The second part of the title may be a bit surprising to some. Didn’t we just prepare the data in this post? The thing is, that was only phase one. But where’s the initial training phase, you may ask? Well, the authors of the original R-CNN paper mention pretraining a CNN on an auxiliary dataset (ILSVRC2012 - this is noted on page 3 of the linked PDF). However, this youtube video says that they only fine-tuned a pretrained AlexNet.

For my work, it doesn’t make much difference. I don’t have enough time to train a feature extractor from scratch, so I’ll use a good, pretrained CNN and fine-tune its weights. Additionally, I plan to see if I can optimize the chosen CNN for this specific task. In AI lore, the layers closer to the network output detect more general features, like noses, eyes, or doors - large, recognizable elements. For this task, however, this may not be necessary since it’s theoretically simple: there’s only one class, and the entities are essentially lines and curves.

Requirements

  • Experiment with custom region proposal algorithm for the sake of learning
  • Use selective search for finding good region proposals
  • Save the proposals on disk for later use

The code

Fortunately, there’s no need to implement selective search (SS) from scratch, as the god-like authors of the OpenCV library have already done it for us.
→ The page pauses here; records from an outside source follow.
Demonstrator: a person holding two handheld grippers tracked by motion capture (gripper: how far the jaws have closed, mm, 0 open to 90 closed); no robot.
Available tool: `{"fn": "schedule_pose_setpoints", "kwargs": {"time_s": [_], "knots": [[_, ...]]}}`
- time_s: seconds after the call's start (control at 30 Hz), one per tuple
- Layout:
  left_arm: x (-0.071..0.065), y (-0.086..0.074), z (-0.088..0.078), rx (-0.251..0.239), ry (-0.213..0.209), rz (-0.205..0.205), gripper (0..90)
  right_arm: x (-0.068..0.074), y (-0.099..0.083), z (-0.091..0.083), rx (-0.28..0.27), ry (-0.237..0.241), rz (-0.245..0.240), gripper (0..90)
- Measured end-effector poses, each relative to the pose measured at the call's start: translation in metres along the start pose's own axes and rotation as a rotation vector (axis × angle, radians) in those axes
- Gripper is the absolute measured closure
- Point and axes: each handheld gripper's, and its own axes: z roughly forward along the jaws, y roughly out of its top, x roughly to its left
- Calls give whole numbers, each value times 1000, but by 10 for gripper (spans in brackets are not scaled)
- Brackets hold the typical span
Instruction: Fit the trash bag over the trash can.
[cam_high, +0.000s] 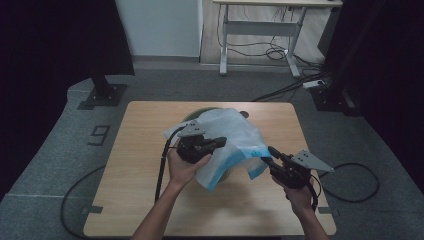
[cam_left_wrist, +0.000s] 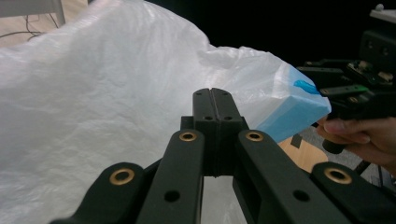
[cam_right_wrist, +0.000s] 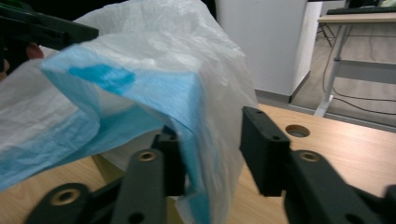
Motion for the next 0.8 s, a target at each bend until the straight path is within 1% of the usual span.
{"fn": "schedule_pose_setpoints", "kwargs": {"time_s": [0.07, 0.1, 0.17, 0.23, 0.37, 0.5, 0.6, 0.63, 0.7, 0.77, 0.8], "knots": [[2, 0, -1, -13, 7, -12, 898, 1, -1, -2, 5, -36, -6, 488], [4, -1, -2, -16, 11, -19, 898, 2, -1, -3, 9, -51, -7, 454], [5, -1, -2, -13, 17, -24, 898, 4, -1, -8, 11, -69, -16, 416], [5, -2, -3, -16, 28, -25, 898, 6, 0, -15, 11, -73, -18, 406], [9, -3, -1, -18, 35, -41, 898, 12, -2, -27, 4, -71, -32, 411], [11, -5, 0, -18, 39, -54, 898, 15, -5, -32, 3, -60, -30, 425], [12, -6, 0, -16, 40, -57, 898, 18, -6, -32, 4, -53, -27, 465], [12, -6, 0, -17, 41, -58, 898, 19, -6, -32, 1, -53, -25, 498], [12, -6, -1, -20, 42, -61, 898, 21, -6, -32, -6, -51, -26, 592], [12, -5, -3, -26, 44, -60, 898, 22, -5, -32, -7, -74, -37, 702], [12, -5, -4, -29, 44, -62, 898, 22, -5, -32, -11, -70, -38, 761]]}}
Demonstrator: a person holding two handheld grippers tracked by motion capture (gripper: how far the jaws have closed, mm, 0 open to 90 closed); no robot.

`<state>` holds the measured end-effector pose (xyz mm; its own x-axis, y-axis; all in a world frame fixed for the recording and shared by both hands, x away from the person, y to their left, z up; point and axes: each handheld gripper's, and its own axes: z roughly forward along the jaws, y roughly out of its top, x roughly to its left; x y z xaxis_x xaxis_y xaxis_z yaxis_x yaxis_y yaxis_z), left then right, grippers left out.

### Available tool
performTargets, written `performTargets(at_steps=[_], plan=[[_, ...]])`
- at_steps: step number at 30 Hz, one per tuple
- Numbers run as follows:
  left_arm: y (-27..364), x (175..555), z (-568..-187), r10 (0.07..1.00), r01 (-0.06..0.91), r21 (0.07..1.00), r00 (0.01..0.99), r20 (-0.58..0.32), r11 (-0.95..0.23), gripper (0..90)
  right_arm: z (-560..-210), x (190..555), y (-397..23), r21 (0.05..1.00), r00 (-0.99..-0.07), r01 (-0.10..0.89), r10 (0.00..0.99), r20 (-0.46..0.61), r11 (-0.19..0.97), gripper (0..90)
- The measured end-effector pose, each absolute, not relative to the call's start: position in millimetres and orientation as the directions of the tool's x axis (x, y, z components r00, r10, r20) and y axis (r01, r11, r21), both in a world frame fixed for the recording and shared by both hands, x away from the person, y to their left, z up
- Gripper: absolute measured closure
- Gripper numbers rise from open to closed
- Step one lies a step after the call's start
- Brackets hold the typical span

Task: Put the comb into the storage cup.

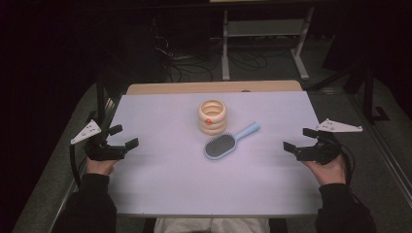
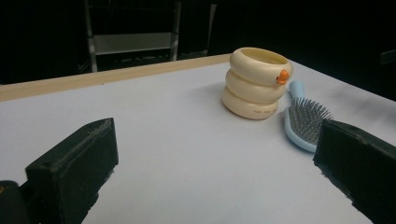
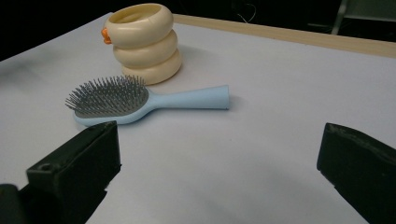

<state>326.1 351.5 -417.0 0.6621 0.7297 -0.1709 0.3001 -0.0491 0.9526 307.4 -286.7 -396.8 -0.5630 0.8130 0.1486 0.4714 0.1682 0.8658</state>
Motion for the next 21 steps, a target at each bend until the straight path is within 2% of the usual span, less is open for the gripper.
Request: performTargets(at_steps=[21], plan=[[349.3,322.9,-418.0,0.728,0.299,0.953,0.664,-0.170,-0.050,0.0,-396.3,306.3,-288.8,0.862,-0.572,0.477,0.806,0.154,0.174,0.0]])
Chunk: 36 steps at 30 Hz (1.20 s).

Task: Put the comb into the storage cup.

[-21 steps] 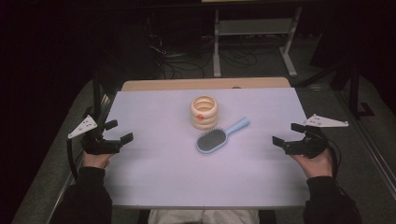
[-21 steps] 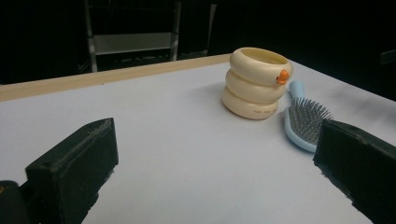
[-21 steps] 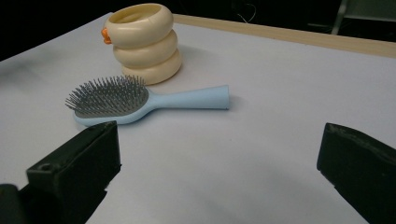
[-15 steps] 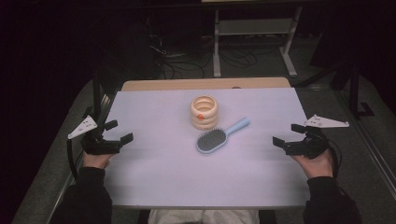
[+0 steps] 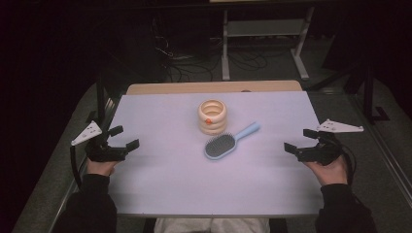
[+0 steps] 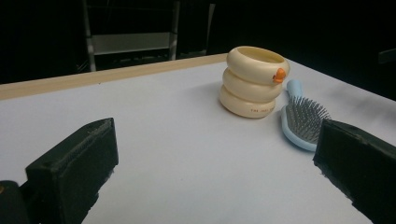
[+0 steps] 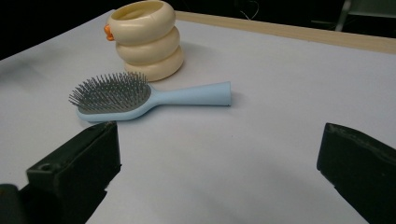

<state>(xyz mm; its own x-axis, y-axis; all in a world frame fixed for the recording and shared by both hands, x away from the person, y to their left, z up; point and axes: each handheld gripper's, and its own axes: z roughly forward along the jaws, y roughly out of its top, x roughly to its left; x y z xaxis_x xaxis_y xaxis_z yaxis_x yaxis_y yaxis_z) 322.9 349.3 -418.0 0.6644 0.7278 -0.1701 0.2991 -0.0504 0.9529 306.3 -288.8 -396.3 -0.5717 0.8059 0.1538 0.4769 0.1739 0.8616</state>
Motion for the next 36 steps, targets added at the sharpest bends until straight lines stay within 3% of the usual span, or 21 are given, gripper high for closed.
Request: performTargets(at_steps=[36], plan=[[347.8,320.3,-420.6,0.733,0.306,0.951,0.657,-0.177,-0.045,0.0,-370.7,326.4,-272.4,0.850,-0.615,0.474,0.777,0.134,0.228,0.0]])
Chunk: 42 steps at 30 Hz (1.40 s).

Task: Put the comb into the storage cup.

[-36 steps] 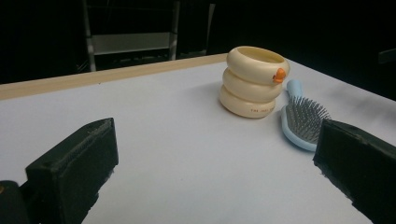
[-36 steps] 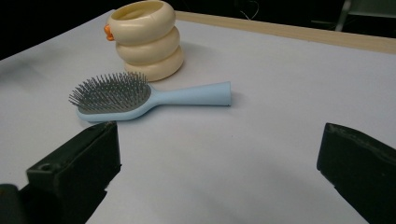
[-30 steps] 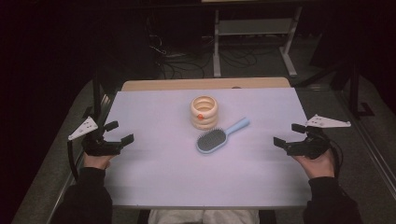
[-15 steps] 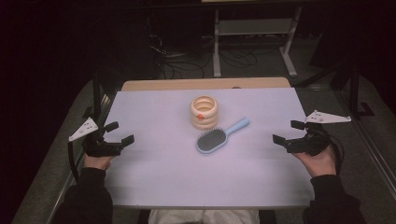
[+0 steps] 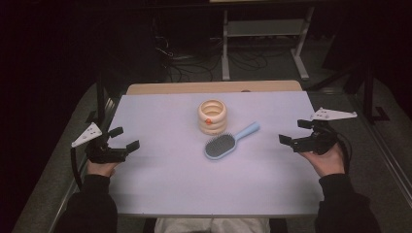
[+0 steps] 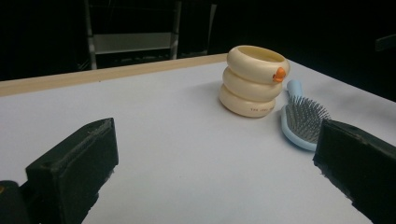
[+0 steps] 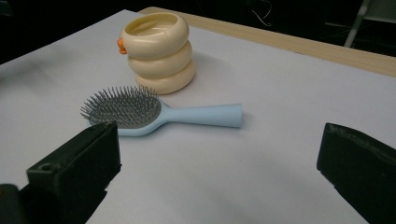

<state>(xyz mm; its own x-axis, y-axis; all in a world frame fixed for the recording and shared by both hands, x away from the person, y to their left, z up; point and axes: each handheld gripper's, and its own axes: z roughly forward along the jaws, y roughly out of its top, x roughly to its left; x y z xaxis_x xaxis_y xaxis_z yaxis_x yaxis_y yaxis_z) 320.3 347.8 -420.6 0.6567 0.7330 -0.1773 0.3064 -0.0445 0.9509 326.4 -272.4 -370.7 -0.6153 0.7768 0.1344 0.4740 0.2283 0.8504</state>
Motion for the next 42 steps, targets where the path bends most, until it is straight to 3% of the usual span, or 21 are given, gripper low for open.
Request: performTargets(at_steps=[42], plan=[[347.8,320.8,-420.9,0.727,0.309,0.950,0.662,-0.182,-0.043,0.0,-333.6,374.0,-233.5,0.818,-0.701,0.463,0.705,0.102,0.342,0.0]])
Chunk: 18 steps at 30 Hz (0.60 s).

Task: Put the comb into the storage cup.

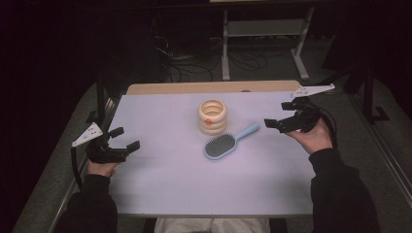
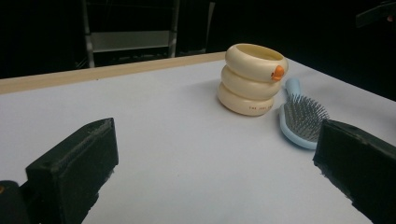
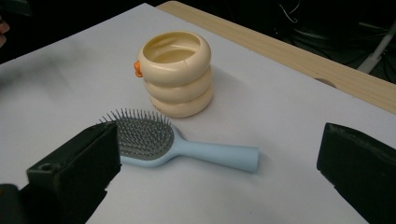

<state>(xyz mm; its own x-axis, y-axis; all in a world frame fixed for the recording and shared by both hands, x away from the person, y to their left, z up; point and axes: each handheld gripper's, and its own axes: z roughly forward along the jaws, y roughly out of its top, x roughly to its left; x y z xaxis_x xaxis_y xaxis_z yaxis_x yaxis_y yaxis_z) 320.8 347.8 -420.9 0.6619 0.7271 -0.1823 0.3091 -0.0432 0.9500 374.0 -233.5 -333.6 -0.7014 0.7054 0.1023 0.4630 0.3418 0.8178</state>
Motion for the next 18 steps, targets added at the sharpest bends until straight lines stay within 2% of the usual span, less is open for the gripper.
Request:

I experimented with implementing parts of what I understood from the selective search description for fun and even achieved some surprisingly good results. However, my attempts didn’t come close to the quality of the ready-made algorithm.

Side note: for those interested, my custom algorithm focused mainly on detecting color differences - one of the key aspects of SS. I’ll attach it here for completeness.

def calculate_average_brightness(image):
    if len(image.shape) == 3:
        image_gray = cv2.cvtColor(image, cv2.COLOR_RGB2GRAY)
    else:
        image_gray = image

    average_brightness = np.mean(image_gray)

    return average_brightness

def adaptive_thresholding(image, average_brightness, threshold_offsets=[40, 80, 120]):
    if len(image.shape) == 3:
        image_gray = cv2.cvtColor(image, cv2.COLOR_RGB2GRAY)
    else:
        image_gray = image

    thresholded_images = []

    for offset in threshold_offsets:
        if average_brightness + offset < 255:
            _, thresh_image = cv2.threshold(image_gray, average_brightness + offset, 255, cv2.THRESH_BINARY)
            thresholded_images.append(thresh_image)

    for offset in threshold_offsets:
        if average_brightness - offset > 0:
            _, thresh_image = cv2.threshold(image_gray, average_brightness - offset, 255, cv2.THRESH_BINARY_INV)
            thresholded_images.append(thresh_image)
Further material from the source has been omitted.